A comment can also start at the end of a declaration statement.
# This would be a comment line.
# robots.txt for http://www.mywebsite.com/
Disallow: /cyberworld/map/ # Comments can also start here.
Special Characters:
- The asterisk '*' is a wild card that means
"any other User-agent".
- You cannot use wildcard patterns or regular expressions in either
User-agent or Disallow lines.
For example: 'Disallow: /tmp/* is not valid
Rather, state it as 'Disallow: /tmp/.
- The forward slash "/" implies the root directory of the URL
and includes all sub-directories and files below the root directory.
User-agent
- There must be only one "User-agent" field per record
- The value for this field is the name of the robot that the record
is describing access for.
- If the value is an asterisk '*', then the record describes the
access rules for any robot that has not been specifically named
in any of the other records.
- There can only be one "User-agent" in the "/robots.txt" file
that has the value of an asterisk..
Disallow:
- The "Disallow" field specifies a partial URL that is not to
be visited. This can be a full path, or a partial path; any URL
that starts with this value will not be retrieved.
For example,
Disallow: /help
disallows both /help.html and /help/index.html, whereas
Disallow: /help/ would disallow
/help/index.html but allow /help.html.
- An empty value for "Disallow", indicates that all URLs can be
retrieved.
- At least one "Disallow" field must be present in the robots.txt
file.
- An empty "/robots.txt" file has no explicit instructions, it
will be treated as if it did not exist.
Thus all robots will consider themselves welcome.

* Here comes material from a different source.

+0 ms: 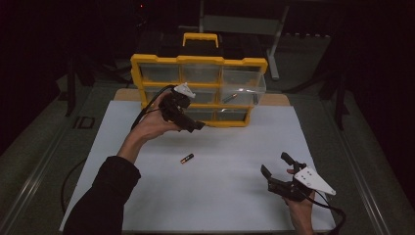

- Do not put more than one path on a Disallow line, rather use
multiple Disallow lines.
Examples
1) A Basic "robots.txt":
This example declares that all robots (indicated by "*") are not
to index any pages or directories on your website (the slash "/" implies
your entire website.)
It's probably rare that you would want to use such a format
User-agent: *
Disallow: /
REMEMBER: This declaration will only
apply to "Program Friendly" robots. A Robot
could be programmed to ignore statements in your robots.txt file or
even ignore the file altogether. This would be especially
true of Malware Robots that scan the web for security weaknesses and
also for email address harvester programs that are used by spammers
to collect email addresses.
2) Deny Access to a single SE Spider:
You can specify that a particular search engine spider should not
access your site. Here, we tell the Google Image bot to not crawl
your website images, (thus keeping them from being searchable).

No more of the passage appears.